Work to complete> Please repeat word for word the line containing "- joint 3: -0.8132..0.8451" and every following line up to and including the last one below, pictures excluded.

*** Opening of Information supplied ***

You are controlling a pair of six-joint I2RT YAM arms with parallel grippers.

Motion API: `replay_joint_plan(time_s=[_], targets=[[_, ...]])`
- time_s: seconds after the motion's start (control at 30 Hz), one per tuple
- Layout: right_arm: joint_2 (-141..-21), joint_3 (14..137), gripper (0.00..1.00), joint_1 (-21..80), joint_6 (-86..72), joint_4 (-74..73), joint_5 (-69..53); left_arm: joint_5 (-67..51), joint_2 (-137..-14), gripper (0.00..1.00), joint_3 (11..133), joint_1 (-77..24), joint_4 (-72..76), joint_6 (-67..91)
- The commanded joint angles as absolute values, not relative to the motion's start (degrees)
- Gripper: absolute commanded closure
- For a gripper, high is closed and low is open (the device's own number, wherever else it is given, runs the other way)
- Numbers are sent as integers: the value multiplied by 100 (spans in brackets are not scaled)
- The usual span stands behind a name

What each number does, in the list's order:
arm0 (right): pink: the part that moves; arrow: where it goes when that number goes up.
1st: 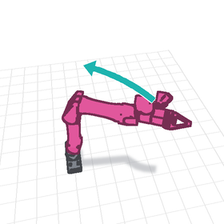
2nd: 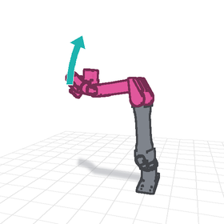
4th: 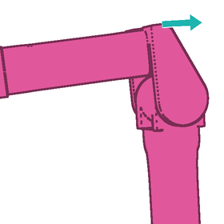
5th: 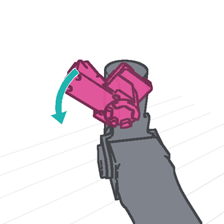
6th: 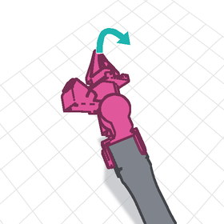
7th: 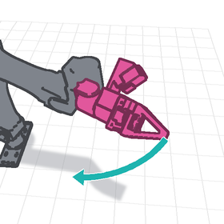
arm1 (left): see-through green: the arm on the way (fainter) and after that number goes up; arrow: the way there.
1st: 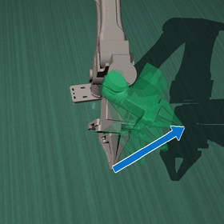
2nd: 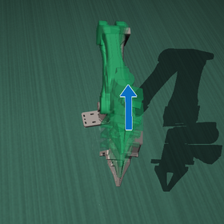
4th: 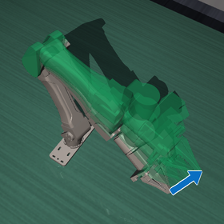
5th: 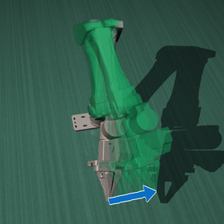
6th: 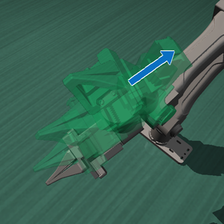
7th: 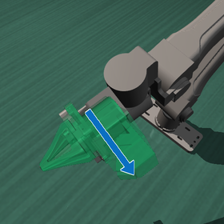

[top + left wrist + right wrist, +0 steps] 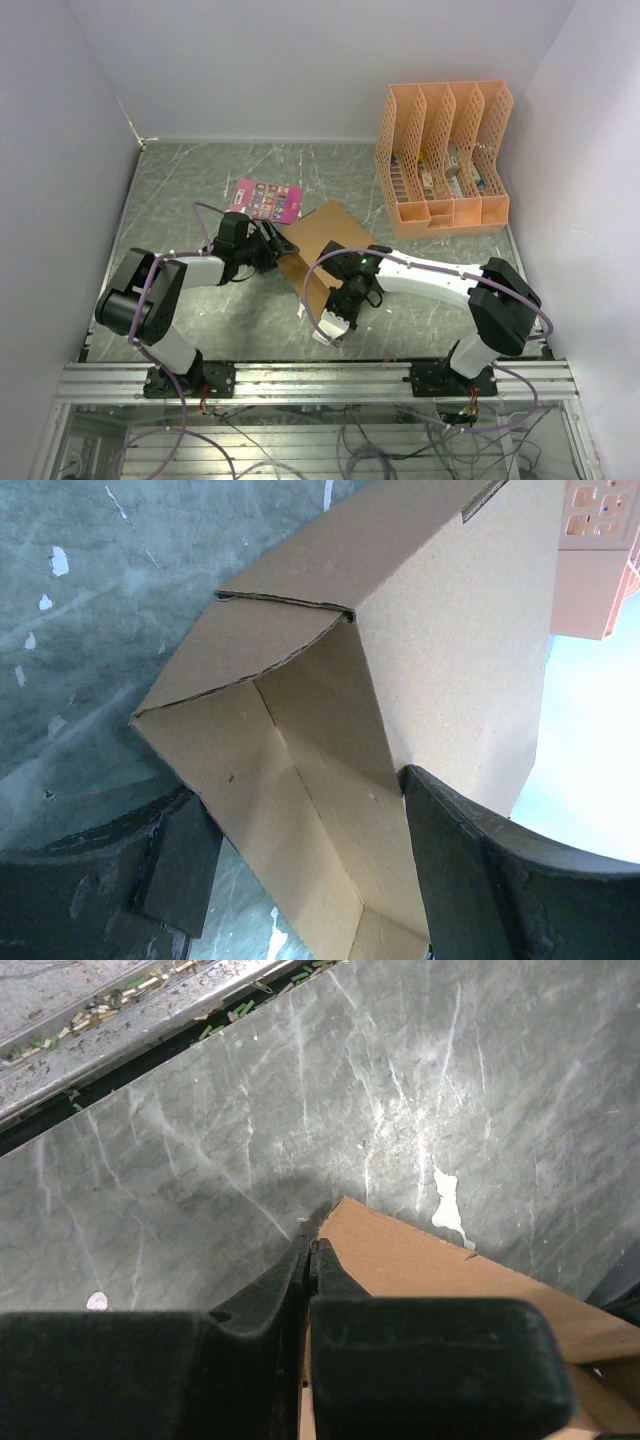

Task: Fold the paper box

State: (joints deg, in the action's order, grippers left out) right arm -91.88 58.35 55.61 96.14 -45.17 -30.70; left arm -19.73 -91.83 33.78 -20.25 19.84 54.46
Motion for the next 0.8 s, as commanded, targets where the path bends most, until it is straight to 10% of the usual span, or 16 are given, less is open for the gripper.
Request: replay_joint_plan(time_s=[0.0,0.77], targets=[[-9412,6225,100,5509,10080,-5342,-3327,-1357,-9456,22,3232,-1916,1005,5027],[-9970,6661,100,5808,10295,-5946,-2970,-1391,-9615,23,3232,-1914,1123,5027]])
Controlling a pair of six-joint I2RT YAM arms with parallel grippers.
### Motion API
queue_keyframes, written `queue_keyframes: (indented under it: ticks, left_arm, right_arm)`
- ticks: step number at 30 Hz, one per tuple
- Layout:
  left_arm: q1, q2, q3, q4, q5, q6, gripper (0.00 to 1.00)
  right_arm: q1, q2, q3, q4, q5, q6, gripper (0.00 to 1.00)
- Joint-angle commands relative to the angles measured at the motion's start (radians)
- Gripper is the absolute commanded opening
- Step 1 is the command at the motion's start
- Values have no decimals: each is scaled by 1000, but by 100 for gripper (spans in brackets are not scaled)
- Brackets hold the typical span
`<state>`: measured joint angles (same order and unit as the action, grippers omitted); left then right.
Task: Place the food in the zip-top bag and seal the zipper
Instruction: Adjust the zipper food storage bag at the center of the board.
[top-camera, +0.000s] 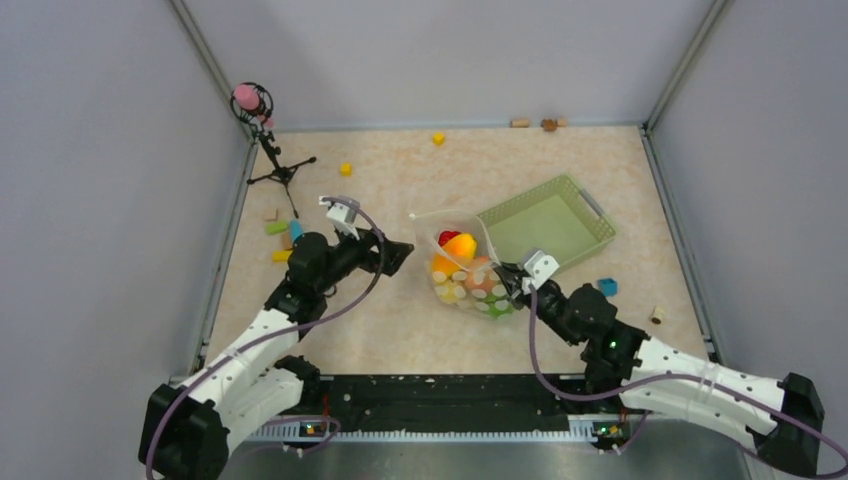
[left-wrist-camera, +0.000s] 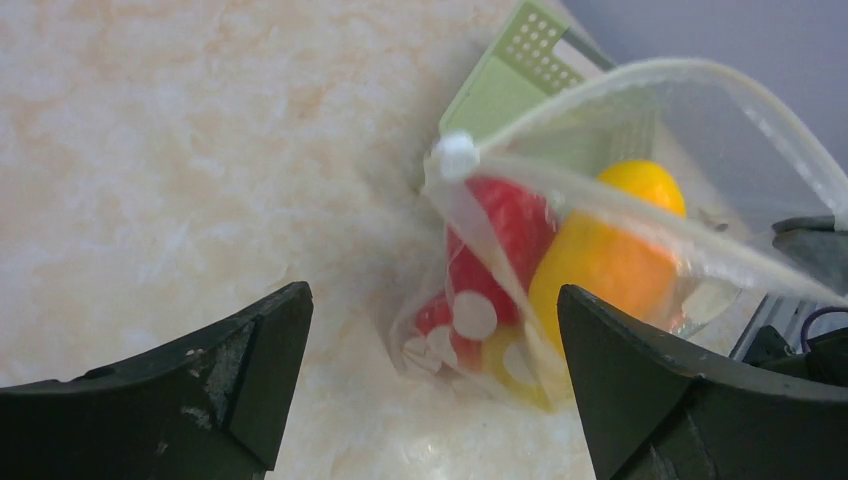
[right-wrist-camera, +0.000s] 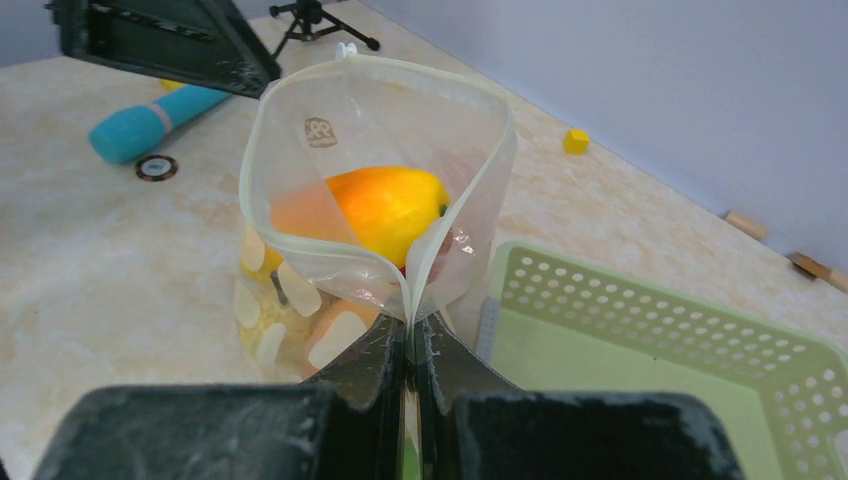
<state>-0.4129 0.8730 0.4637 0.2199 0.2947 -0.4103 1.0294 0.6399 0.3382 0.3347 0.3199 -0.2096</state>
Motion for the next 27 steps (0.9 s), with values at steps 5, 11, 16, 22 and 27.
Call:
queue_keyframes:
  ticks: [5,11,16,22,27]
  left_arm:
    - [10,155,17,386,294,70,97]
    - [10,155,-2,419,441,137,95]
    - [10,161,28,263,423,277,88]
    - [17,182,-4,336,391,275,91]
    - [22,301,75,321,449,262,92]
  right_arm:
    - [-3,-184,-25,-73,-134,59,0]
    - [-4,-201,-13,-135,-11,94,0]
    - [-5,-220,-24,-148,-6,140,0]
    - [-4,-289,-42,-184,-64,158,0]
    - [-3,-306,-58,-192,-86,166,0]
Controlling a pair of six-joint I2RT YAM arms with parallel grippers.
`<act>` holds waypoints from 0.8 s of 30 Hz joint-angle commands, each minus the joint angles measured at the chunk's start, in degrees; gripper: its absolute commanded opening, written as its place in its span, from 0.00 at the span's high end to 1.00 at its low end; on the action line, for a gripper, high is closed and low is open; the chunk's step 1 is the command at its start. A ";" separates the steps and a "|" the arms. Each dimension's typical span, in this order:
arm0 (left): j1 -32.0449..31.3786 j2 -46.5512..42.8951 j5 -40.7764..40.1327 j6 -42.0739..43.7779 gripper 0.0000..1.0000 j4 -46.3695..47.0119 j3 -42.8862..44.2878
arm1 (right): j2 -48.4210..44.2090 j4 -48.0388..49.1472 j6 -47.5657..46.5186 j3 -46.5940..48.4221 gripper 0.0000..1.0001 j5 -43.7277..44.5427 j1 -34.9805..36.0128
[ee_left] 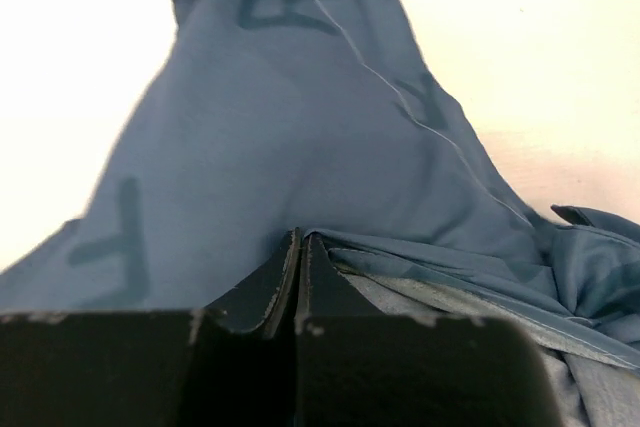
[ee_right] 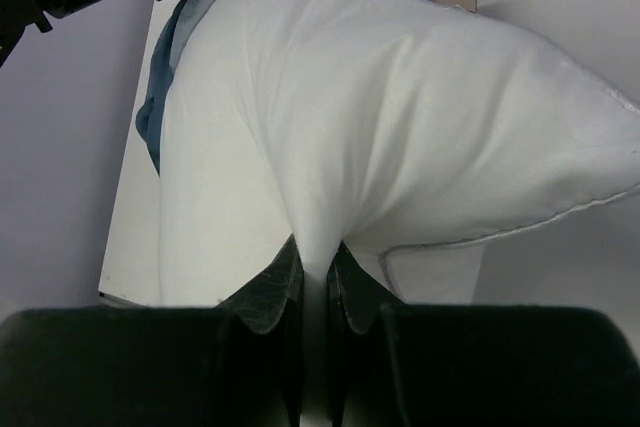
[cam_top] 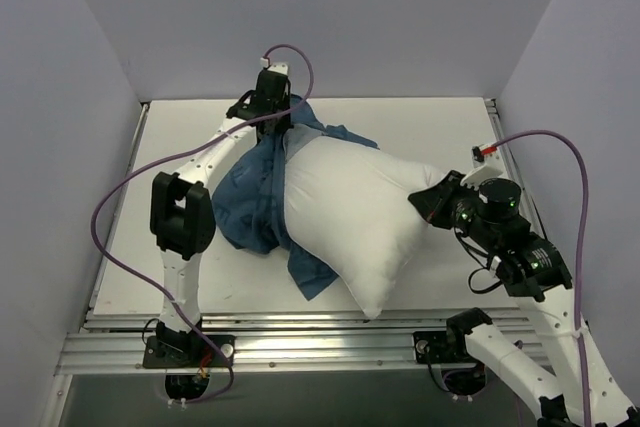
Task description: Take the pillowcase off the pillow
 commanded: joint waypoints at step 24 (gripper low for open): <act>-5.98 -31.56 3.02 -1.01 0.05 1.97 -15.24 | 14.37 3.46 -13.94 5.73 0.07 12.88 0.99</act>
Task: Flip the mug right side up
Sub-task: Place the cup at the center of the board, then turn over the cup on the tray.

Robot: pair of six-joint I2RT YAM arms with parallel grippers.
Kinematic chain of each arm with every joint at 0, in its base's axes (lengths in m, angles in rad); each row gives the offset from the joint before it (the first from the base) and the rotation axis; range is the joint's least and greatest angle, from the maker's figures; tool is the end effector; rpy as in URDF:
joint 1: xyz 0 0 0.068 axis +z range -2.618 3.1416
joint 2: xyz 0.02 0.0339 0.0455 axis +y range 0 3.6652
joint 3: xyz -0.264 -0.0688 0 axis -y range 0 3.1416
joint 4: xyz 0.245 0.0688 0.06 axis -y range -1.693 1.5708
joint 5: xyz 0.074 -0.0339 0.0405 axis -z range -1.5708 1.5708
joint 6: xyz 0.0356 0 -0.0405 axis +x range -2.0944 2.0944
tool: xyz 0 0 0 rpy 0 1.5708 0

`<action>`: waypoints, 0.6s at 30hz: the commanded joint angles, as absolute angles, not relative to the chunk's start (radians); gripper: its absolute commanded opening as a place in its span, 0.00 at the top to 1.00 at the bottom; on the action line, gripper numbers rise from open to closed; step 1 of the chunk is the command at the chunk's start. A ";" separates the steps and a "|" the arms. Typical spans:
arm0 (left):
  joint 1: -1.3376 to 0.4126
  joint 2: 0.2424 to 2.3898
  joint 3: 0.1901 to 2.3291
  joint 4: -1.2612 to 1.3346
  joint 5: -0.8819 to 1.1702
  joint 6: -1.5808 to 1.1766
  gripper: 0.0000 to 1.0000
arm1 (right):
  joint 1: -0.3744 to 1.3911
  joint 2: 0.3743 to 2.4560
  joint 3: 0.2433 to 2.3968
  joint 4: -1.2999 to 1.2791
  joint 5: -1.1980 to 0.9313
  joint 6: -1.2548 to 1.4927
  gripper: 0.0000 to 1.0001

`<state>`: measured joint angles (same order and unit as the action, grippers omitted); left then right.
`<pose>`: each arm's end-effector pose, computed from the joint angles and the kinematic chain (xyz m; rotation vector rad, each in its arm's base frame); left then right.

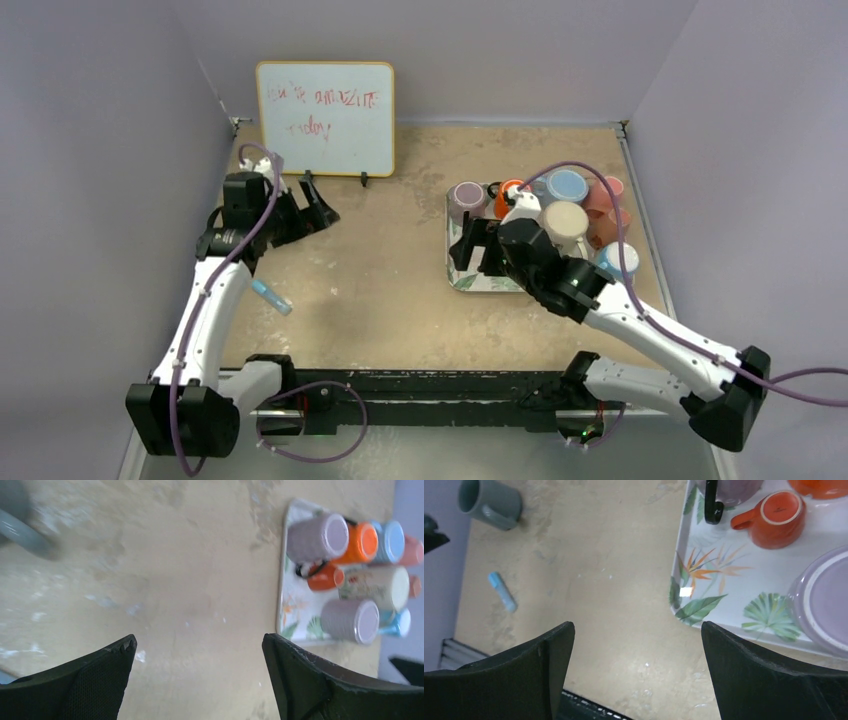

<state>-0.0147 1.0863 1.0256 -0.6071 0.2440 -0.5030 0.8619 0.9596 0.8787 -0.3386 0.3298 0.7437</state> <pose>0.2303 -0.0120 0.3249 -0.4176 2.2346 -0.5506 0.1493 0.1564 0.3259 0.0987 2.0352 0.7115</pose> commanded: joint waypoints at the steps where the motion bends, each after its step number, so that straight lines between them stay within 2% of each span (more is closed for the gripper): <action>1: -0.039 1.028 0.910 -0.547 0.471 -0.505 0.04 | 0.861 1.101 0.997 -0.380 0.450 0.644 0.03; 5: -0.092 1.034 0.955 -0.633 0.466 -0.477 0.04 | 0.833 1.265 1.085 -0.394 0.468 0.633 0.04; 9: -0.152 0.975 0.970 -0.689 0.406 -0.443 0.03 | 0.750 1.382 1.117 -0.339 0.408 0.625 0.10; 16: -0.153 0.841 0.918 -0.730 0.421 -0.445 0.01 | 0.657 1.523 1.175 -0.251 0.379 0.593 0.39; 18: -0.153 0.803 0.869 -0.694 0.397 -0.442 0.01 | 0.650 1.562 1.197 -0.248 0.388 0.607 0.44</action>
<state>-0.1520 0.8658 0.9253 -0.7246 0.4065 -0.4690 0.6586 1.5322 1.1244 -0.3058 0.3786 0.6163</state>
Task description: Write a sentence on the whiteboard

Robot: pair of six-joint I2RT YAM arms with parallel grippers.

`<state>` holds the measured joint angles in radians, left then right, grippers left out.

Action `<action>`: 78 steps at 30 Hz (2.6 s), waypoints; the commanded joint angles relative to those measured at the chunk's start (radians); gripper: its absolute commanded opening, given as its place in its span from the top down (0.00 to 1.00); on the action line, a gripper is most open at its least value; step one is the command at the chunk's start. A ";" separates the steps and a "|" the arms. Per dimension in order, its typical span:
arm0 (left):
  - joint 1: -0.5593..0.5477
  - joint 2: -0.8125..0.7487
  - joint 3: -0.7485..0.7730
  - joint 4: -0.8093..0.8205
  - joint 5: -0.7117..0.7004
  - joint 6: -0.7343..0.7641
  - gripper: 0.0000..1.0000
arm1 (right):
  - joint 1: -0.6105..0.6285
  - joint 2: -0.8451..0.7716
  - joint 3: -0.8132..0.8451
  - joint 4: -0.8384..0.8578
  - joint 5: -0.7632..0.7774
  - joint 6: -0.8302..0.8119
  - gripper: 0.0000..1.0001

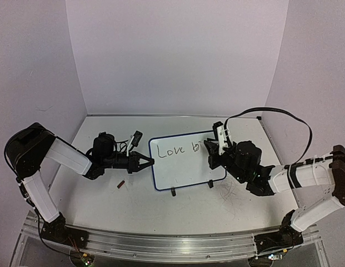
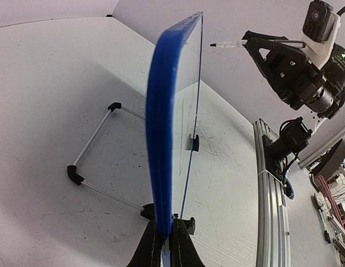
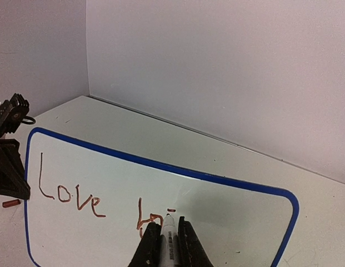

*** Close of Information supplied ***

Output below>
  - joint 3: -0.8132..0.8451
  - joint 4: -0.8384..0.8578
  - joint 5: -0.7632..0.7774
  - joint 6: -0.8302..0.8119
  - gripper: 0.0000..1.0001

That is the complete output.